農山漁村女性の日 (記念日 3月10日)
日本の農業従事者のうち、女性が占める割合はおよそ5割にのぼる。田んぼを耕し、魚を水揚げし、山の恵みを採る現場を長年にわたって支えてきたのは、実は女性たちでした。にもかかわらず、その存在は長らく「労働力」としてではなく「家族の手伝い」として扱われ、地域の意思決定の場から遠ざけられてきた歴史がある。3月10日の「農山漁村女性の日」は、そうした見えにくい存在に光を当てることから生まれた記念日です。
日付の「10日」には、農閑期に女性だけが集い、知恵を分かち合う「女人講」の慣習が刻まれています。農村各地でひっそりと続けられてきたこの集いが、記念日の日付に根拠を与えています。
制定は1988年(昭和63年)。農林水産省の婦人・生活課が「農山漁村婦人の日」として創設し、農村女性の地位向上と社会参加を促すことを目的としました。数字の「10」には、農山漁村女性が持つ三つの力——知恵・技・経験——をトータルに発揮してほしいという願いも重ねられています。その後、時代の変化に合わせて「婦人」という言葉が見直され、1999年(平成11年)に現在の「農山漁村女性の日」へと改称されました。

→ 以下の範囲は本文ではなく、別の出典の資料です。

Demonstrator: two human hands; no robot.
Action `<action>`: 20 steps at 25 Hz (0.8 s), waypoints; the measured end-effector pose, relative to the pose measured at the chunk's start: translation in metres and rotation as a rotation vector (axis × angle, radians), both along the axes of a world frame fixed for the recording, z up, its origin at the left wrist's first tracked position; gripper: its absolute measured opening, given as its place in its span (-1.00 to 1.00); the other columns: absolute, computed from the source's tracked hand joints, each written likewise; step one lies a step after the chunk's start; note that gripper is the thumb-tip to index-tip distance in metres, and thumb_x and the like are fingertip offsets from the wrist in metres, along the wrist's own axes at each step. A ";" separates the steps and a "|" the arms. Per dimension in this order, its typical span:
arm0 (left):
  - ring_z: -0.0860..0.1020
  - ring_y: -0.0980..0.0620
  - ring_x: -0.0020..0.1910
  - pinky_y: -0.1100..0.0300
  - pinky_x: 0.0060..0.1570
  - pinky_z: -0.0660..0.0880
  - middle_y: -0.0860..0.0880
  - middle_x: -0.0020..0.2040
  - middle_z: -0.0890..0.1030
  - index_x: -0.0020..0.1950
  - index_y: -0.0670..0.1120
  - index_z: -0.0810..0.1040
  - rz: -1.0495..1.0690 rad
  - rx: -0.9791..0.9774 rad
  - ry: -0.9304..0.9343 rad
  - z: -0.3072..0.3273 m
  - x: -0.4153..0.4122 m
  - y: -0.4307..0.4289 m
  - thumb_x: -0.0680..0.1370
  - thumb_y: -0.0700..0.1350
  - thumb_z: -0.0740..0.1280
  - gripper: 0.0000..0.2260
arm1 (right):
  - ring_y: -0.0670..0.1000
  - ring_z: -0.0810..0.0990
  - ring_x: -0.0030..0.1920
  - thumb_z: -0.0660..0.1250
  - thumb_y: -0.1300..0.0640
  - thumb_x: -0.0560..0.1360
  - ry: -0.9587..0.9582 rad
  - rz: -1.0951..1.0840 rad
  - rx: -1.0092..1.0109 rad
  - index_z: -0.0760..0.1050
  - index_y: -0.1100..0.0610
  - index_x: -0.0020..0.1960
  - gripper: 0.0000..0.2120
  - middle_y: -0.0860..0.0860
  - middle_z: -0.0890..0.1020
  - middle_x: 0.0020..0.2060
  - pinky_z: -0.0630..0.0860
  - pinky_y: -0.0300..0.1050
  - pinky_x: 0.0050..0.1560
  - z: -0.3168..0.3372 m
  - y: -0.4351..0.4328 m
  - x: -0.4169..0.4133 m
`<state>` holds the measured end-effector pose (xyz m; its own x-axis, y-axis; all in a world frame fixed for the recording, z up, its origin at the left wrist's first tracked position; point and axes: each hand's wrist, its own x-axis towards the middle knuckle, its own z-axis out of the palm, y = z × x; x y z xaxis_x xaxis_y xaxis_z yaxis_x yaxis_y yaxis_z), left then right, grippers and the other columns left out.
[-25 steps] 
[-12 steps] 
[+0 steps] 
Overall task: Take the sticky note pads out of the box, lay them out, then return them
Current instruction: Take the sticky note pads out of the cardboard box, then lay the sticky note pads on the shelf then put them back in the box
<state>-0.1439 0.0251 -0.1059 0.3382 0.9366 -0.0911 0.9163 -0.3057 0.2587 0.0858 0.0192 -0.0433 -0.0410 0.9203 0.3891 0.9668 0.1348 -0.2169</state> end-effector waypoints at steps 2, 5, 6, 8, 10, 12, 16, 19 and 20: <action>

農林水産省では毎年3月を中心に、全国各地でイベントや交流会を開催しています。女性農業者の取り組みを表彰する「未来につながる農業の表彰」、女性農業者が一堂に集まる「大きな農業女子の集い」、農産物の販売と交流を組み合わせた「農業女子フェア」など、現場の声を可視化する場が積み重ねられています。農村の女性たちが担ってきた役割を、社会全体が正しく認識するための機会として、この記念日は今も着実に根を張り続けています。